Nada de mãe sublime, santa, muito menos virginal. Ou não seriam mães.
Para começar, somos humanas, embora não pareçamos.
E para completar, somos mulheres – com personalidades, necessidades, desejos, limites e idiossincrasias – apesar das mil e uma habilidades e utilidades que exercemos vida afora.
Sangramos todos os meses; até que a vida diga que não servimos mais para parir.
A partir daí, independentemente de nossas constituições, vontades e libido, creem que não as temos, ou não devemos ou podemos tê-las; e, se as temos, que nos viremos como pudermos.
Não obstante, independentemente da espada do tempo, há situações em que mães, testadas no extremo de sua humanidade, viram bicho.
Tente mexer com a cria de qualquer de nós, e verá como o que digo é a mais pura verdade.

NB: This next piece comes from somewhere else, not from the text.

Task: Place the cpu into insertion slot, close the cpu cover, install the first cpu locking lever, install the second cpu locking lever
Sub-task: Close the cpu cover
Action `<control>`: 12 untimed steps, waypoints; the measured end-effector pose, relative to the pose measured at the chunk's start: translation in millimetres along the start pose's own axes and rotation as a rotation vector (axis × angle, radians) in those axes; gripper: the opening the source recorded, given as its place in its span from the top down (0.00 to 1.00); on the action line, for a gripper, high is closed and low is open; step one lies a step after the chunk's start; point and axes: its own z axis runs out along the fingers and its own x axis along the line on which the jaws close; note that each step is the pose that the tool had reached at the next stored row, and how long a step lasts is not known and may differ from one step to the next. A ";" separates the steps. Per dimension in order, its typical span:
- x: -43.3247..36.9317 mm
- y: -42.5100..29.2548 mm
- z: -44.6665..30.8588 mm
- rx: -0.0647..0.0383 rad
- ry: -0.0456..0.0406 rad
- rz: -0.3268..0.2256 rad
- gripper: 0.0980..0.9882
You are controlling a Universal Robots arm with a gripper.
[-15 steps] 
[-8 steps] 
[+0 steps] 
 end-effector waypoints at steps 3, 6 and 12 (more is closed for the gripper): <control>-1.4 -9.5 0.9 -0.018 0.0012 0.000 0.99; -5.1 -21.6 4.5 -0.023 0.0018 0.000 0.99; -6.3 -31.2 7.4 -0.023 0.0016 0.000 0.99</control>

Vem-me à lembrança personagem de um livro inédito, Em Nome da Filha, desta velha escriba. Gercina é o nome dela. Tenta traduzir para a repórter, que a entrevista para colher sua denúncia, a dimensão da sua dor e o tamanho de sua determinação em fazer justiça contra o algoz de sua filha:
– Quando ele matou minha filha, deixei de ser gente. Virei bicho. Você está diante de um bicho.
Mulher que é mulher-bicho, não abandona sua cria, e, a menos que lhe sequestrem a humanidade, desafia até a morte. No limite, leva a prole junto.
Somos monstras.
Somos temerárias.
Conservadoras ou libertárias, não importa.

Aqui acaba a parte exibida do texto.